**WHAT THIS TASK INVOLVES**
Look through the material below and report every line that includes "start".
** Opening THE INPUT block **
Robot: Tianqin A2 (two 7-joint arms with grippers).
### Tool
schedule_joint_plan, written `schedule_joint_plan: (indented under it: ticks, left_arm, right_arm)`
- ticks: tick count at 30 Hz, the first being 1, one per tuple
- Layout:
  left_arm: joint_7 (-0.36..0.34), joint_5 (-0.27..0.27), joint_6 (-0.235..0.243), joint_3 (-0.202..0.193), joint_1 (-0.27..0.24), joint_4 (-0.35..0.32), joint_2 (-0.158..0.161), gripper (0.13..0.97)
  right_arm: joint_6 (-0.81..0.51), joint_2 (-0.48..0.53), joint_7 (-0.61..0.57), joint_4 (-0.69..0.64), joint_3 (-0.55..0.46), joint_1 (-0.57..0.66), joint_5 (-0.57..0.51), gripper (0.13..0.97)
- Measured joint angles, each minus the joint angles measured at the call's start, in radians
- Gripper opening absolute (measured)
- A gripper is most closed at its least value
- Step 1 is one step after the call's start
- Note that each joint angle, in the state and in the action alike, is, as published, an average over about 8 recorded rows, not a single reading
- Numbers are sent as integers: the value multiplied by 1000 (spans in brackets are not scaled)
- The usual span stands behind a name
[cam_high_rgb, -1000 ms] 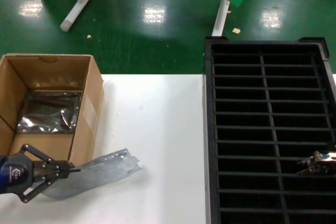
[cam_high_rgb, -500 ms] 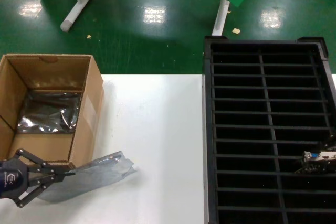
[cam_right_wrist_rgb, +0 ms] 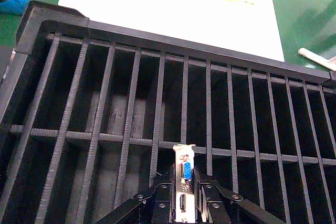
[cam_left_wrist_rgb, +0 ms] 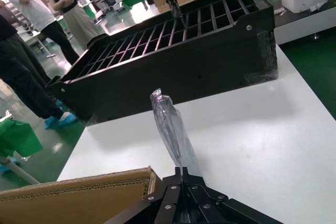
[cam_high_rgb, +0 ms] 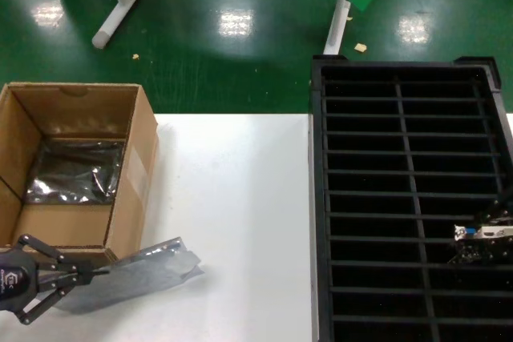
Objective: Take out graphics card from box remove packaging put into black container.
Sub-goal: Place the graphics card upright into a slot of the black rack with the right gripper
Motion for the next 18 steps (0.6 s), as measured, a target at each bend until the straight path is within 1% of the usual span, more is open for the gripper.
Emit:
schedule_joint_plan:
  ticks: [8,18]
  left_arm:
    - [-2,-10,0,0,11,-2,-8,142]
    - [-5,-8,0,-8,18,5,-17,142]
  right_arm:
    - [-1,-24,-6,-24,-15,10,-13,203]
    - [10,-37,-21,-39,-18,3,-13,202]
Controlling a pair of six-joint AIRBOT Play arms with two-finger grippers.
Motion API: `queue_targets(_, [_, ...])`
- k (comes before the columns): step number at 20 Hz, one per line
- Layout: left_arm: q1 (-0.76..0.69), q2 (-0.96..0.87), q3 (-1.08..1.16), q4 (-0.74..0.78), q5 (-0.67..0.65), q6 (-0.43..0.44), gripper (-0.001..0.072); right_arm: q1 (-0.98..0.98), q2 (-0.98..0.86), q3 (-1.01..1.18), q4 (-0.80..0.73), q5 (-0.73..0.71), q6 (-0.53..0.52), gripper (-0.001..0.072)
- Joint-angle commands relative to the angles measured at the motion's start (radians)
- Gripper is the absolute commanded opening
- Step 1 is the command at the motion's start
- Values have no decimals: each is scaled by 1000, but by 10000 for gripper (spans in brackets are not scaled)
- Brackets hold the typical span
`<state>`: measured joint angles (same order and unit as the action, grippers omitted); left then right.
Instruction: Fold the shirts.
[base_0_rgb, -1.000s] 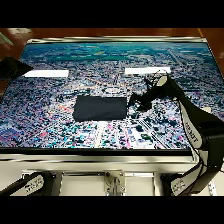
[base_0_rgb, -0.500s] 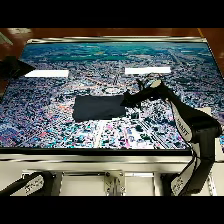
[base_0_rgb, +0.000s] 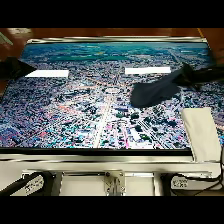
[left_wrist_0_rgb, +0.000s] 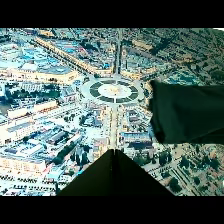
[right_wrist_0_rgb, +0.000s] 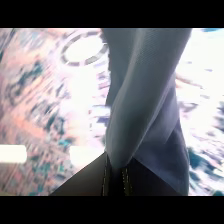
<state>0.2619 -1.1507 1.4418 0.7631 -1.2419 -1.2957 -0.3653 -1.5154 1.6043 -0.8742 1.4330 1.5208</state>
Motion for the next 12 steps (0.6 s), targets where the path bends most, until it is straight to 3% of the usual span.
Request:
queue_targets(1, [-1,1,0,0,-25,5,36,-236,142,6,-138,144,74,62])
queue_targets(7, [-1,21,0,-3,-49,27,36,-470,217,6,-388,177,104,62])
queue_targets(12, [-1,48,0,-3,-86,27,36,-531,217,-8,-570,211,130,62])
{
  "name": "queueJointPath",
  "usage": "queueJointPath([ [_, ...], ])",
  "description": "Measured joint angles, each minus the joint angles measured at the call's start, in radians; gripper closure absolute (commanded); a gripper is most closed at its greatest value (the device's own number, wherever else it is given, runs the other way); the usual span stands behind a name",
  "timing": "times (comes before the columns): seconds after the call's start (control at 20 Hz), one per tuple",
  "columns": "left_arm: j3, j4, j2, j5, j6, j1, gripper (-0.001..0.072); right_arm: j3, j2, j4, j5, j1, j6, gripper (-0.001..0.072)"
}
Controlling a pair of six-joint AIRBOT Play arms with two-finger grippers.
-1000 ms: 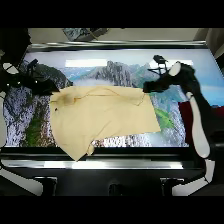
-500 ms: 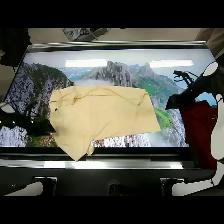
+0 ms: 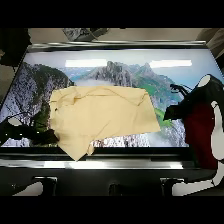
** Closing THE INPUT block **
**OUTPUT BELOW**
- Measured joint angles, each minus the joint angles measured at the call's start, in radians
- Step 1 is one step after the call's start
- Joint-angle commands relative to the angles measured at the motion's start (radians)
- Step 1 is the command at the motion's start
  "description": "Measured joint angles, each minus the joint angles measured at the call's start, in radians; gripper closure absolute (commanded); a gripper is most closed at its greatest value (the device's own number, wherever else it is given, runs the other way); the usual span stands behind a name",
  "timing": "times (comes before the columns): seconds after the call's start (control at 20 Hz), one per tuple",

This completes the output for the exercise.